Enrico Fermi is known as the "father of the atomic bomb".

Born Sept. 29, 1901 in Rome, Fermi attended the University of Pisa. He became a professor of theoretical physics at the University of Rome in 1927. While there, he discovered a method of splitting a uranium atom by bombarding the nucleus with neutrons. For this, he was awarded the Nobel Prize for Physics in 1938. After travelling to Sweden with his family to accept the prize, Fermi chose not to return to Fascist Italy, but instead went to London. In 1939, he came to the United States and taught at Columbia University.

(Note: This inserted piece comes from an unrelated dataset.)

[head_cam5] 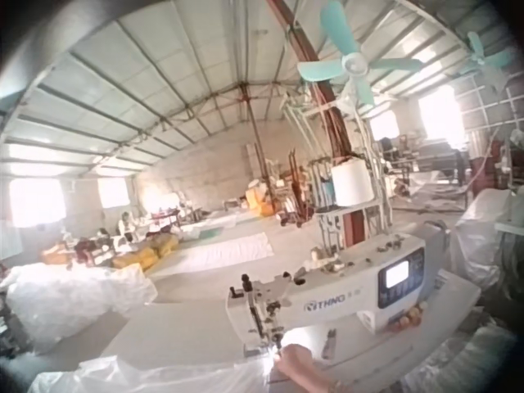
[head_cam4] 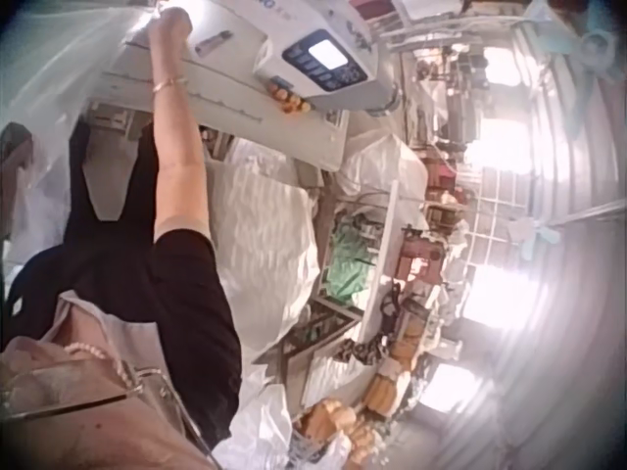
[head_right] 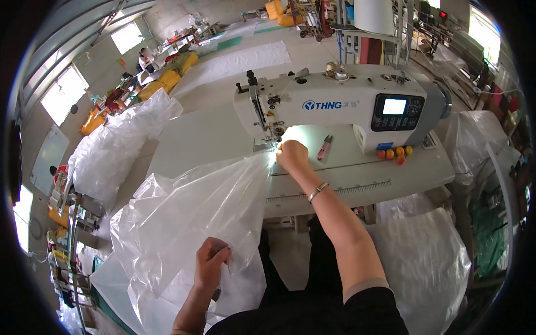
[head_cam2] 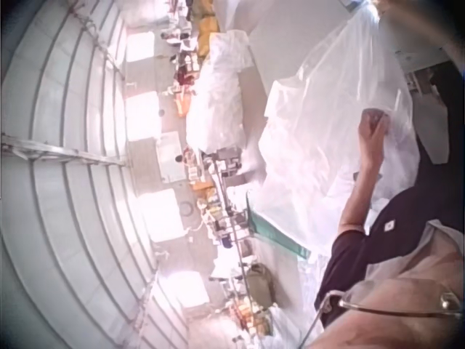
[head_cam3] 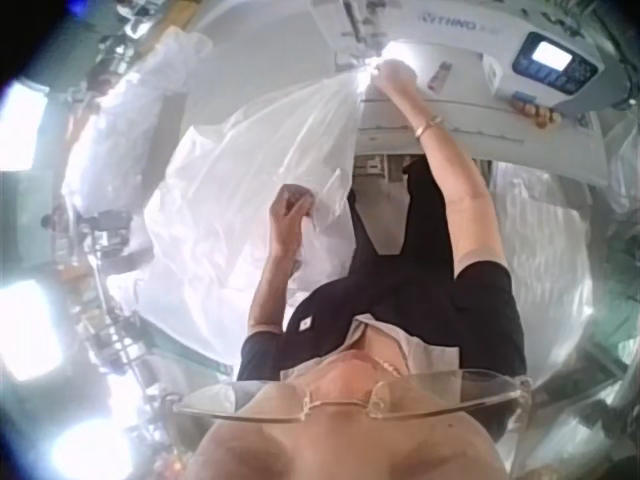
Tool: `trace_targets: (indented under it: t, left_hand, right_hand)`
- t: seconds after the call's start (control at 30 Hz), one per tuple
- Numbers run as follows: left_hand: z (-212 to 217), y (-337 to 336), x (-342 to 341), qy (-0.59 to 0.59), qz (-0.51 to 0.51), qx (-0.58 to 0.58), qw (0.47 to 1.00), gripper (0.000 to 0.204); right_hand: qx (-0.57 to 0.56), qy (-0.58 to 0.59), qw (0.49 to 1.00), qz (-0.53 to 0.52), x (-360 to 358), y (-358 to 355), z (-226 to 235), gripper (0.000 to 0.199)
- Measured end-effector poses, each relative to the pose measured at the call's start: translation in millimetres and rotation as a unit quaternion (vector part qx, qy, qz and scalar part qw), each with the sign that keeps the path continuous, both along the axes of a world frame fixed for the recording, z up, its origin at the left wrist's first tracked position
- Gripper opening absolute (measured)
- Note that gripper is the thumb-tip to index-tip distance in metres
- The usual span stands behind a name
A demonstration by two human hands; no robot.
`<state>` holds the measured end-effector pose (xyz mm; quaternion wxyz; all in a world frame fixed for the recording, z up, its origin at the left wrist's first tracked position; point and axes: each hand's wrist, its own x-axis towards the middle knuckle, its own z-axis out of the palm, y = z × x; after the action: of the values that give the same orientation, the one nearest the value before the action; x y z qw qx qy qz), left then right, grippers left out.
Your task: The person aligns and sews large white plastic sheets using an industrial sewing machine. They repeatedly position the material under the needle, guide it through the machine, and trim excess thread with scissors. The process involves handling the plastic with both hands to maintain alignment during stitching.
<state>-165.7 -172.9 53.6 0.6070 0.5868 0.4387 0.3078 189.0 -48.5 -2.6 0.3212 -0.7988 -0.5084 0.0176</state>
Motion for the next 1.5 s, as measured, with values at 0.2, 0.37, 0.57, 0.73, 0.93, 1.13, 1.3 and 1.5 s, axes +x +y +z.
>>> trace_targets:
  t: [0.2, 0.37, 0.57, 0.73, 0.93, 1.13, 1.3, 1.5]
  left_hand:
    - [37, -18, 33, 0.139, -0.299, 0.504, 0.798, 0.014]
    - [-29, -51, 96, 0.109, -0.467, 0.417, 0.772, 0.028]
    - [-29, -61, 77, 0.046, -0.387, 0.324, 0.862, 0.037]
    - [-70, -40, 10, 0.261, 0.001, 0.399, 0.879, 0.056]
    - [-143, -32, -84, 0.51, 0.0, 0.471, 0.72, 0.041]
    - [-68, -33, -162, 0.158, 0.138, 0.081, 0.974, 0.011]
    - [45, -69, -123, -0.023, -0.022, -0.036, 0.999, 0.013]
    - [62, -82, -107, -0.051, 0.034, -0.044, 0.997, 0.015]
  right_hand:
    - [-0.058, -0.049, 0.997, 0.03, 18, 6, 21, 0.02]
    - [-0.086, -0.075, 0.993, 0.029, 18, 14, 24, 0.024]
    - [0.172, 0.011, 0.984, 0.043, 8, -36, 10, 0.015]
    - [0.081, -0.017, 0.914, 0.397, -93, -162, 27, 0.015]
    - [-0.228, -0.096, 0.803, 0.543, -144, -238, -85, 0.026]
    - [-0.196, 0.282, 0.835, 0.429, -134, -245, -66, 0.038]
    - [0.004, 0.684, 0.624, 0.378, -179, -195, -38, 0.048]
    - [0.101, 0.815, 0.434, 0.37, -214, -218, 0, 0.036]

Fermi was placed in charge of the Manhattan Project at the University of Chicago in 1942, where he led the research that gave rise to the first atomic bomb. In a laboratory beneath the football stadium Fermi and his colleagues created an atomic pile - graphite blocks, uranium, and cadmium control rods. On December 2, 1942, the world's first controlled nuclear reaction took place.

The project was moved to New Mexico in 1944, and on July 16, 1945, the first atomic bomb was detonated at Alamogordo Air Base. Three weeks later, bombs were dropped on Hiroshima and Nagasaki, ending World War II.

Fermi returned to the University of Chicago until his death of cancer on November 28, 1954.